== EXERCISE OBJECTIVE ==
When the word "above" shows up in a line of the records below, copy that line.

== RECORDS SUPPLIED ==
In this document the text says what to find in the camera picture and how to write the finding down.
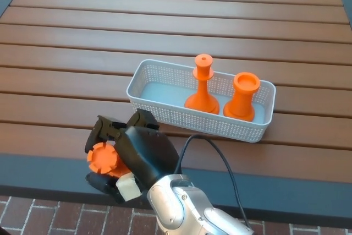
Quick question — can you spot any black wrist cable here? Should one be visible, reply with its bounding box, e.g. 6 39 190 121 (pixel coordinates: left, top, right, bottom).
174 134 252 229

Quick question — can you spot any orange stout smooth-topped chess piece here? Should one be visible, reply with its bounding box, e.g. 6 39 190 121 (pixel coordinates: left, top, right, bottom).
223 72 261 122

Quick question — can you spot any orange notched rook chess piece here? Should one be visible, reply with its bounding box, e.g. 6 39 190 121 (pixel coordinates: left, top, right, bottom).
86 142 130 179

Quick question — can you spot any white perforated plastic basket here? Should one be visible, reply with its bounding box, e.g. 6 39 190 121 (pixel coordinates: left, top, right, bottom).
126 58 277 144

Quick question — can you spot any orange tall slender chess piece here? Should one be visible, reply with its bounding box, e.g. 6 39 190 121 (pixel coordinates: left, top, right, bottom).
184 53 221 115

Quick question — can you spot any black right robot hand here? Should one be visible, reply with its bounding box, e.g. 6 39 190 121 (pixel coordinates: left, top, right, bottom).
84 109 182 205

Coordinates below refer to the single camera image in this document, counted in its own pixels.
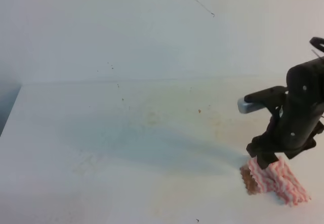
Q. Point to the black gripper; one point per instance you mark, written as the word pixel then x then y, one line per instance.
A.
pixel 293 126

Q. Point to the pink white striped rag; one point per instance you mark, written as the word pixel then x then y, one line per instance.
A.
pixel 277 178

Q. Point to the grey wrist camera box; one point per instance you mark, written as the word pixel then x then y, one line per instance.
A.
pixel 270 98

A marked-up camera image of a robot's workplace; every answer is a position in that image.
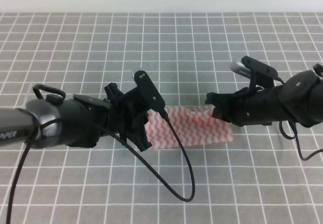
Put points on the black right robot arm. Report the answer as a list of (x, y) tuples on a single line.
[(299, 99)]

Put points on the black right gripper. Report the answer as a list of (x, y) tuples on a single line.
[(259, 109)]

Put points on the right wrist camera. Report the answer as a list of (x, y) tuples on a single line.
[(259, 74)]

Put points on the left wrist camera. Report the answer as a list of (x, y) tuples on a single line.
[(148, 91)]

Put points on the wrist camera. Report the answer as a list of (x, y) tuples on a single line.
[(259, 74), (148, 91)]

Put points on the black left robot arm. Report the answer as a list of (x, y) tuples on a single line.
[(77, 122)]

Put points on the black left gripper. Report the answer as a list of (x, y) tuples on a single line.
[(119, 113)]

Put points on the pink wavy striped towel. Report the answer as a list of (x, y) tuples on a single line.
[(194, 126)]

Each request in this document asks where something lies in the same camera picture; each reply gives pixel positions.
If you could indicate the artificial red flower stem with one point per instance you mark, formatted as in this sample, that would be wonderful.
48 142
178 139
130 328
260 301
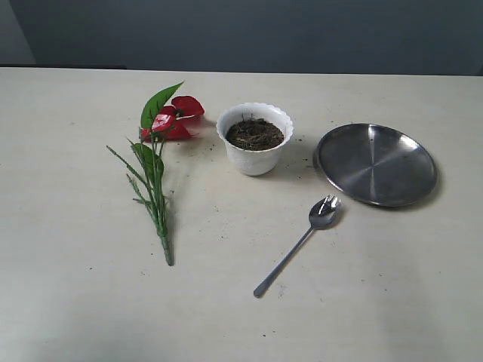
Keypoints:
165 117

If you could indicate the round stainless steel plate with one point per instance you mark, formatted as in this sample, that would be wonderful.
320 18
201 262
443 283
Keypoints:
376 165

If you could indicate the white scalloped flower pot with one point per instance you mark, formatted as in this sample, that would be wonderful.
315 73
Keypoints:
254 162

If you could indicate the stainless steel spork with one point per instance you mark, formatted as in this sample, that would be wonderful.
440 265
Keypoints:
321 216

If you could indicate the dark soil in pot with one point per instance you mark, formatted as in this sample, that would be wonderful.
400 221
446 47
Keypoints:
255 134

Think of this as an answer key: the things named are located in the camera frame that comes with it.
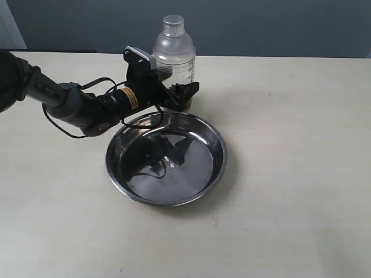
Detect round steel plate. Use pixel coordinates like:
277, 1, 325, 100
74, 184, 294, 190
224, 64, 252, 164
105, 111, 228, 207

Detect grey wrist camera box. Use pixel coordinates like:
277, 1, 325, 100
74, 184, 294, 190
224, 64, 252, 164
123, 46, 157, 72

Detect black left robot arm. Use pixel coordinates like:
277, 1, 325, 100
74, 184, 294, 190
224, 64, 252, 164
1, 46, 199, 138

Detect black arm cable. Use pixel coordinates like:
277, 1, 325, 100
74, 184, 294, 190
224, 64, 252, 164
42, 76, 166, 139

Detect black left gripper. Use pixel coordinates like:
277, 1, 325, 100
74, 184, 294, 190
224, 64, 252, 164
123, 65, 200, 109

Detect clear plastic shaker bottle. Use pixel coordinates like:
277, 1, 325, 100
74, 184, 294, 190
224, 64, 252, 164
152, 14, 196, 89

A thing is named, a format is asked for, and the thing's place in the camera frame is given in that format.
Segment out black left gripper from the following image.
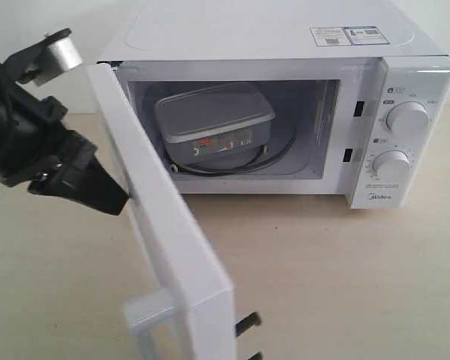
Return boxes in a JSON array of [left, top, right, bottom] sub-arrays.
[[0, 95, 129, 216]]

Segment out clear plastic lidded container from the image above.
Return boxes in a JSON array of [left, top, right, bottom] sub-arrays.
[[154, 82, 275, 165]]

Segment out white microwave door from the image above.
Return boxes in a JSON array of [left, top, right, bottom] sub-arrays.
[[86, 64, 257, 359]]

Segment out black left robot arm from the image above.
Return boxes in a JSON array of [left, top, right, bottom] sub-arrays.
[[0, 63, 129, 215]]

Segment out white Midea microwave oven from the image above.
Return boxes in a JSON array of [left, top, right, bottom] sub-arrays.
[[96, 1, 450, 209]]

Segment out white label sticker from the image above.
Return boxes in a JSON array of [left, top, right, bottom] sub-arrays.
[[310, 27, 352, 47]]

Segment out lower white timer knob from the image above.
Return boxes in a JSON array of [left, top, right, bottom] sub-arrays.
[[372, 150, 411, 182]]

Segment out blue label sticker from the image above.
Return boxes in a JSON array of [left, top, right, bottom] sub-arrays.
[[343, 26, 389, 46]]

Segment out upper white control knob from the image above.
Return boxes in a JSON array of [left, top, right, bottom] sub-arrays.
[[385, 101, 431, 137]]

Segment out black turntable roller ring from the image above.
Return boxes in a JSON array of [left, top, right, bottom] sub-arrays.
[[169, 145, 269, 176]]

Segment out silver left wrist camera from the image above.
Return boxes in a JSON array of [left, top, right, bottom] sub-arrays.
[[33, 37, 83, 86]]

== EXERCISE SOLUTION ==
Segment out clear plastic lidded container from the image above.
Segment out white microwave door from the image above.
Segment out black left robot arm from the image above.
Segment out white Midea microwave oven from the image above.
Segment out white label sticker from the image above.
Segment out lower white timer knob from the image above.
Segment out blue label sticker from the image above.
Segment out upper white control knob from the image above.
Segment out black turntable roller ring from the image above.
Segment out silver left wrist camera from the image above.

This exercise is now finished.